#### Aim of the task
From the material below, copy exactly the lines beginning with the one that contains "Could you locate the black right" and ending with the one that contains "<point>280,193</point>"; the pictures stay out.
___ Exercise input
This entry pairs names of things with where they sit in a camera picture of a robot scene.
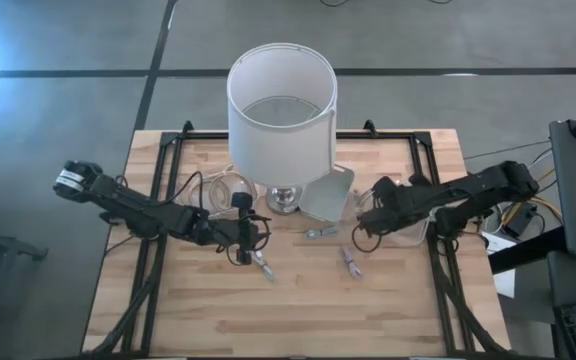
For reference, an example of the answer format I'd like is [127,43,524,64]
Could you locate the black aluminium rig frame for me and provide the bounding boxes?
[90,119,507,359]

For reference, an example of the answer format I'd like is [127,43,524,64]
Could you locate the silver lamp with white shade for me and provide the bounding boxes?
[226,42,339,215]

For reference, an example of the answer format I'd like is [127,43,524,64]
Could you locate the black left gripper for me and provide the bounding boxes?
[203,193,272,265]

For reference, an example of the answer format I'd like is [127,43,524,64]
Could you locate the white paper sheet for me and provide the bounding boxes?
[482,232,517,299]

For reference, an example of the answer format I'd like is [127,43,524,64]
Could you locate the black power adapter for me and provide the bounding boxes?
[505,202,537,239]

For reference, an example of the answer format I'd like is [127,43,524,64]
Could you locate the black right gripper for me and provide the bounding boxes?
[357,175,412,236]

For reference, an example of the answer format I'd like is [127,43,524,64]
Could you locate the white plastic bin with handle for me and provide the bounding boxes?
[298,163,356,223]

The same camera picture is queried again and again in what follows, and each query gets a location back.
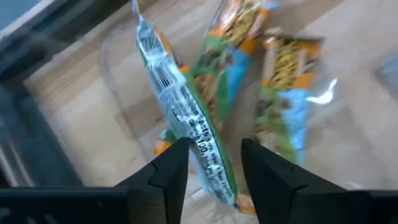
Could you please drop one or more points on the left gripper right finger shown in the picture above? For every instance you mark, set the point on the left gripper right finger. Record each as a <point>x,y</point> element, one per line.
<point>280,193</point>

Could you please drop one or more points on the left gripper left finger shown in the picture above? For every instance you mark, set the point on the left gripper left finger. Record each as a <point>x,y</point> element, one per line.
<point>164,186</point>

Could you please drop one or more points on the orange granola bar wrapper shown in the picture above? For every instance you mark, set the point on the orange granola bar wrapper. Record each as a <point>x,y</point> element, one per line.
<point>230,62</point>
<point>286,93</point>
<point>183,109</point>

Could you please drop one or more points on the clear plastic bin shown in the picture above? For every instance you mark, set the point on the clear plastic bin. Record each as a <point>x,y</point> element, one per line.
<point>107,71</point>

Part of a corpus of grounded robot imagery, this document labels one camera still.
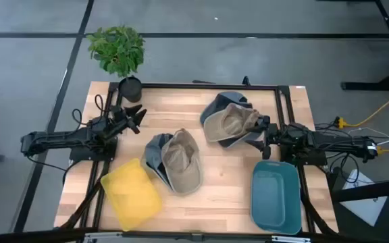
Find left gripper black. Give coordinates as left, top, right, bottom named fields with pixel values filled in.
left=103, top=104, right=148, bottom=136

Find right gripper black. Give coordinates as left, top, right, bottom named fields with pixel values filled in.
left=244, top=115, right=281, bottom=161

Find teal plastic bin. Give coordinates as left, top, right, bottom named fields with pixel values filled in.
left=250, top=160, right=303, bottom=236

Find green plant in black pot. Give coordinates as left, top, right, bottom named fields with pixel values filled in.
left=86, top=24, right=146, bottom=103

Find yellow plastic bin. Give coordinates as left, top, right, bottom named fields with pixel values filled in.
left=100, top=157, right=163, bottom=232

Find black floor bar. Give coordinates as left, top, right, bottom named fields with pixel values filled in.
left=331, top=177, right=389, bottom=203

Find white flat box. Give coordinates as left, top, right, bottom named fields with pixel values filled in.
left=340, top=168, right=388, bottom=227

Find black aluminium table frame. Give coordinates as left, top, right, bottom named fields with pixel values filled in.
left=0, top=76, right=388, bottom=243

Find silver metal bracket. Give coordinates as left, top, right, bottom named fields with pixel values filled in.
left=271, top=235, right=312, bottom=243
left=84, top=232, right=123, bottom=243

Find long yellow cable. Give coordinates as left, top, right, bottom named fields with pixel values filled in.
left=336, top=83, right=389, bottom=130

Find black desk leg frame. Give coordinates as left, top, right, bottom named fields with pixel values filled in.
left=315, top=0, right=389, bottom=92
______
#### Task result
Could you locate the black right gripper for me and provide the bounding boxes?
[357,175,412,236]

For reference, an example of the answer format I'd like is [127,43,524,64]
Could you locate the white plastic bin with handle for me and provide the bounding boxes?
[298,163,356,223]

The same camera picture is queried again and again in what follows, and each query gets a location back.
Could you please drop one or more points on the left gripper right finger shown in the picture above? For every instance you mark, set the point on the left gripper right finger. Record each as a <point>x,y</point> element, one per line.
<point>280,193</point>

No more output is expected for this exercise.